Stored entries:
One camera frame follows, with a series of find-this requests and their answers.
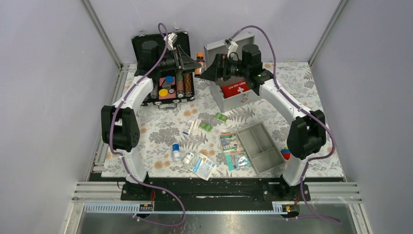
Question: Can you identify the small white pill bottle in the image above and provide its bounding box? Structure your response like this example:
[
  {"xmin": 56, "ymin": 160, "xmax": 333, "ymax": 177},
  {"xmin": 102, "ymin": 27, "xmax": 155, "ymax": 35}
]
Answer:
[{"xmin": 182, "ymin": 152, "xmax": 194, "ymax": 165}]

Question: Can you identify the black poker chip case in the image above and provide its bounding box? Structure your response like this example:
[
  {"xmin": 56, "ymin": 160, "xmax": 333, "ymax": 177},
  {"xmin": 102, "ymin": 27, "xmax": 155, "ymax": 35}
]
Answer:
[{"xmin": 131, "ymin": 32, "xmax": 195, "ymax": 106}]

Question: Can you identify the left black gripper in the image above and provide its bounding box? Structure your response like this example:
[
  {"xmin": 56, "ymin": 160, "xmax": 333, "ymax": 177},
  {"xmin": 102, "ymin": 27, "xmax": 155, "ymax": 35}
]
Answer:
[{"xmin": 154, "ymin": 45, "xmax": 201, "ymax": 75}]

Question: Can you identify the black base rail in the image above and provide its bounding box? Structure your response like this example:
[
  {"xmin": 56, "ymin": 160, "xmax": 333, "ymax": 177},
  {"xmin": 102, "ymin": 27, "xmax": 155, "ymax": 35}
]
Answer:
[{"xmin": 120, "ymin": 177, "xmax": 311, "ymax": 212}]

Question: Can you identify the white blue pill bottle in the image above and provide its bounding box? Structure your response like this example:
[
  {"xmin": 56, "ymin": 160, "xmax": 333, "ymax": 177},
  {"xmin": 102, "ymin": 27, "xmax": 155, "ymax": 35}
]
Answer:
[{"xmin": 172, "ymin": 143, "xmax": 181, "ymax": 161}]

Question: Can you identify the grey metal medicine box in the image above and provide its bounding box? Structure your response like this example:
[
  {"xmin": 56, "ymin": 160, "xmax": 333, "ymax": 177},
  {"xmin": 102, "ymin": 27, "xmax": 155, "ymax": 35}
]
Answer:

• Work item: Copy out the lines above that hold the string "response".

• Reply to the task:
Question: Can you identify the small white pill bottle in the image above and provide its bounding box? Structure your response like this example:
Question: Can you identify the black poker chip case in the image above and provide its bounding box? Structure your response like this example:
Question: Can you identify the left black gripper in the image above and provide its bounding box? Structure your response like this example:
Question: Can you identify the black base rail in the image above and provide its bounding box? Structure your response like this example:
Question: Can you identify the white blue pill bottle in the image above and provide its bounding box? Structure your response like this example:
Question: Can you identify the grey metal medicine box in the image above and provide its bounding box? Structure your response like this example:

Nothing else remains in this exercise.